WordPress real environment detection (prod/staging/dev)
I can't put into words how important this is and why it is drastically needed. I will break this down from a few angles and explain the problem and why it is under the radar. So please bare with me, bit of a long one.
The first context, as an agency WordPress dev I need a straight forward way of separating logic for different environments typically for bespoke data syncs and safe guards from WordPress executing production based code on a test site. A classic case is WordPress sending emails connected to a SMPTP endpoint on a CRON job on a dev/staging site for example cloned from live. Hoping I don’t need to explain why that is really bad. With environment locks it can be prevented easily with safe guarding controls.
WordPress has built a function for this into the core almost 5 years ago. The function is called wpgetenvironment_type(). The way this works is it reads an env variable set via the web server or the fpm pool and accesses the defined environment by using getenv(). If this can’t be read it defaults to production. This needs to be defined effective immediately which should be at the application server level.

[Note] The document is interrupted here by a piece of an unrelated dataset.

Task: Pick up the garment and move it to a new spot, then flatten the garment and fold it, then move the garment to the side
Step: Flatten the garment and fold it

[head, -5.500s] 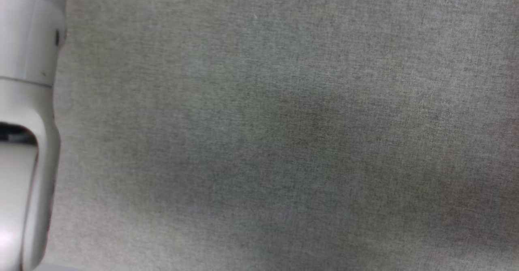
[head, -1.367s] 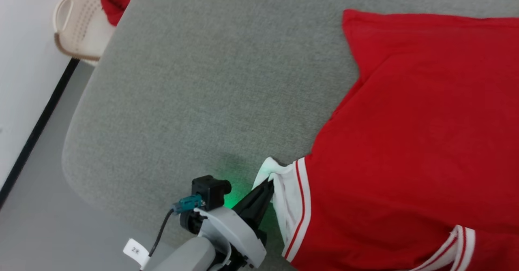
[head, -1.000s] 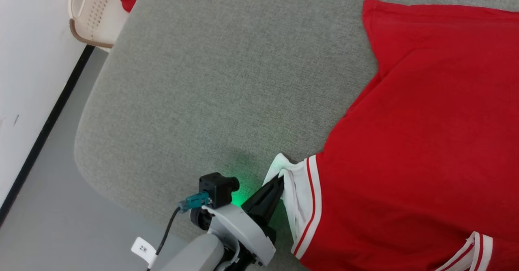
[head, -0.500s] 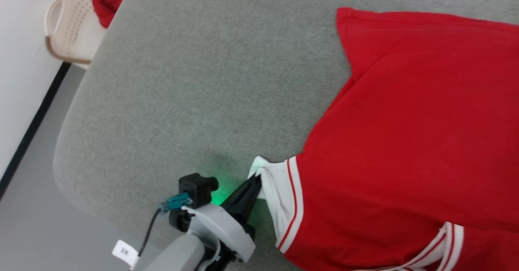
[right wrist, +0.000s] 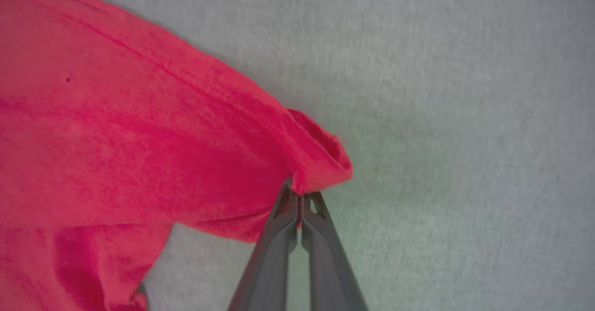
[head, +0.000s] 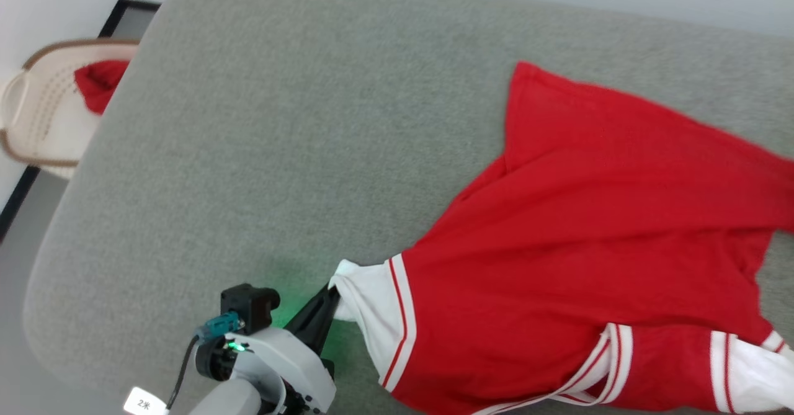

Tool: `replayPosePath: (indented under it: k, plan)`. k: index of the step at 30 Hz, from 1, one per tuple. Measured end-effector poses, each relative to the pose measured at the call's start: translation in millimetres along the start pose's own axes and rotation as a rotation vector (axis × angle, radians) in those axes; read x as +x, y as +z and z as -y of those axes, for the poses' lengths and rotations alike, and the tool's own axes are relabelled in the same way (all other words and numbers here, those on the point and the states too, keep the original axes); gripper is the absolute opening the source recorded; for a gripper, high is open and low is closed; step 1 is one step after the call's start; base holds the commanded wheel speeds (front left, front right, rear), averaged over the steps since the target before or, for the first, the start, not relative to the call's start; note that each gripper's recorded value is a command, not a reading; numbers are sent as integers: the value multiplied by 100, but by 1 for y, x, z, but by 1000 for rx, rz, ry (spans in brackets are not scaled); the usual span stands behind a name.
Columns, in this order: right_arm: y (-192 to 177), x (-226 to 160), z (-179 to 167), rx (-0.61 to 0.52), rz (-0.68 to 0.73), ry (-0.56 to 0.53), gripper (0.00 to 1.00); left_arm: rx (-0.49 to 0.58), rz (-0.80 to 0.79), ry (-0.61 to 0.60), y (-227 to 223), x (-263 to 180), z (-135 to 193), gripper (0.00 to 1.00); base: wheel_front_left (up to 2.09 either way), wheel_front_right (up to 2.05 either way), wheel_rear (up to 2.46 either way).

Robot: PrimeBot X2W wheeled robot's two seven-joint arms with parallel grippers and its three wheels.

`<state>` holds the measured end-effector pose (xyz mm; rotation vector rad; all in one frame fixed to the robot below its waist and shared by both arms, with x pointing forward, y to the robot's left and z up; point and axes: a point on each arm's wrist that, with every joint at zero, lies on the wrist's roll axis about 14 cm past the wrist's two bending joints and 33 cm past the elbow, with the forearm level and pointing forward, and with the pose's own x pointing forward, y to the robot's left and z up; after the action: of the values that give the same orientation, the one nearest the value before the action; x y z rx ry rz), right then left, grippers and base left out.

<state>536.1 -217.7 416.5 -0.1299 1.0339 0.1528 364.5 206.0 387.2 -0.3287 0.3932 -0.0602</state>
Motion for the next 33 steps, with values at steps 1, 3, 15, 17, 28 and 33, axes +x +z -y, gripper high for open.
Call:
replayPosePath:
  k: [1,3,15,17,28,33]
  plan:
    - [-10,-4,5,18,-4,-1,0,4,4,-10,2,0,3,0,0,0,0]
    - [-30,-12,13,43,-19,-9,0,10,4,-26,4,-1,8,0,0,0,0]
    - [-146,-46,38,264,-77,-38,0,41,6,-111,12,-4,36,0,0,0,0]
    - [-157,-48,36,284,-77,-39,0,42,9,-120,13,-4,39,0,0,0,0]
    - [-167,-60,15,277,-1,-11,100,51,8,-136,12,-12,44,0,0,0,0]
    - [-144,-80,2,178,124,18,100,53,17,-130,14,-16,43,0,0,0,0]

There's currently no support for wpgetenvironment_type() on CW. The function reads an environment variable using getenv which can either be set via an nginx, apache param or inside the fpm pool. Currently can’t set custom env variables on CW and can't alter webserver config. Meaning this can’t be set in the correct way. Instead developers have to define this inside the wp-config file using a define statement which is setup by WP as a backup method. This however is flawed as a site clone would knock this out. Someone is going to forget to add an exclusion path or by mistake remove the define statement in wp-config.php and it’s an accident waiting to happen. All of a sudden your dev/staging site is in production mode.

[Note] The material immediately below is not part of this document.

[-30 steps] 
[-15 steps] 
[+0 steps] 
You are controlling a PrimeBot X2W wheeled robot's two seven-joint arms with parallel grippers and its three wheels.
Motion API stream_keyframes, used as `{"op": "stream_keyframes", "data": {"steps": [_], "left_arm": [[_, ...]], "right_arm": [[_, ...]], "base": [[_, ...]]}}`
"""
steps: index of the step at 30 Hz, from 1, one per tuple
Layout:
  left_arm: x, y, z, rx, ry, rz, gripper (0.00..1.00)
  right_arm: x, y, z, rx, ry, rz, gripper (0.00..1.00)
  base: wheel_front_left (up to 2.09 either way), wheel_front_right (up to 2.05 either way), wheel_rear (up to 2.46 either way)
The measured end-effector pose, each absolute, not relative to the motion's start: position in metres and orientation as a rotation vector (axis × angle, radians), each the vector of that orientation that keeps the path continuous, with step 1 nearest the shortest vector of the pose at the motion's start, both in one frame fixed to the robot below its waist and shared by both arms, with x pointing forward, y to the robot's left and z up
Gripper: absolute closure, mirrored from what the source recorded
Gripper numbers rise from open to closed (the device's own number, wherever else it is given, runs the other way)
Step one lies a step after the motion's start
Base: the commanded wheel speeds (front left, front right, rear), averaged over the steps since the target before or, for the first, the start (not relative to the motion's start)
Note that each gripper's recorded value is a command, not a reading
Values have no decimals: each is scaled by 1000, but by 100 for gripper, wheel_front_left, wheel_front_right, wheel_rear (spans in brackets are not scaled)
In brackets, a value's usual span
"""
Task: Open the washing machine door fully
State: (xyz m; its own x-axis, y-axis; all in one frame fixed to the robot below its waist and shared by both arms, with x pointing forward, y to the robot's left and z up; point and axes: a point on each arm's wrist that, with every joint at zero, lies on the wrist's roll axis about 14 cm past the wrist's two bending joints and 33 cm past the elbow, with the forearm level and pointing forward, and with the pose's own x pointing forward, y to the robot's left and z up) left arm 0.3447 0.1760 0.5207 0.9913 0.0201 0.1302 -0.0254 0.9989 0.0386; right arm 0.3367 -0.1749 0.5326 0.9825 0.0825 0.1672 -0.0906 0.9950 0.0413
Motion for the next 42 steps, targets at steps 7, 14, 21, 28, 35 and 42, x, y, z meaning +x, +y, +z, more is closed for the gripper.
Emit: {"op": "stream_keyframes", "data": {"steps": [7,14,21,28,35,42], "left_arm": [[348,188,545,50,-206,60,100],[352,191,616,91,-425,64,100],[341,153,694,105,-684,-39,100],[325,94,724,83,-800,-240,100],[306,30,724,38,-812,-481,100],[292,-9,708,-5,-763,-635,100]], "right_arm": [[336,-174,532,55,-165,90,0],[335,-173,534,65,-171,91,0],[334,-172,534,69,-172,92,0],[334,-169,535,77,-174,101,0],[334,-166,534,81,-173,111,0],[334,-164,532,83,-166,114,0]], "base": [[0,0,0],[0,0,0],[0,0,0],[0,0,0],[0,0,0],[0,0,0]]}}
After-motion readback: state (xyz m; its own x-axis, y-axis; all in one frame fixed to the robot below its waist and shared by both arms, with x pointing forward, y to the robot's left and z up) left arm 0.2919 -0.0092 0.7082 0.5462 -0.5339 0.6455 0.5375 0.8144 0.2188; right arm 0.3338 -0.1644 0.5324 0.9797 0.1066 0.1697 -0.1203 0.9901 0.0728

Over time more and more plugins are now using the wpgetenvironment_type() function. The biggest being Yoast SEO and they have an article on that here https://developer.yoast.com/customization/yoast-seo/wp-get-environment-type-in-yoast-seo/. That plugin is on millions of installs.
This is an issue specific to devs that dealing with business sites with complex solutions. This is a very small subset of a subset of CW customers. But the ones it does affect it’s a real nightmare.
The best way forward is to add the env declaration on the fpm pool so something like env[WPENVIRONMENTTYPE] = development for example. The reason for this is the webserver route won’t catch devs making custom WP CLI commands and because it defaults to production lets say you have a CLI command that runs a process that sends data to an API and your testing it, if it’s missing the env declaration it will default to production. If your authentication keys and endpoints are swapped via env checking you’re gonna run into a lot of problems.
The WordPress function is here https://developer.wordpress.org/reference/functions/wp_get_environment_type/. It’s a very small function.
Outside of very small low risk websites I can’t see how I can put sites onto Cloudways or recommend to clients. It’s very frustrating given other providers have this sorted as part of their tech stack and done it a number of years ago.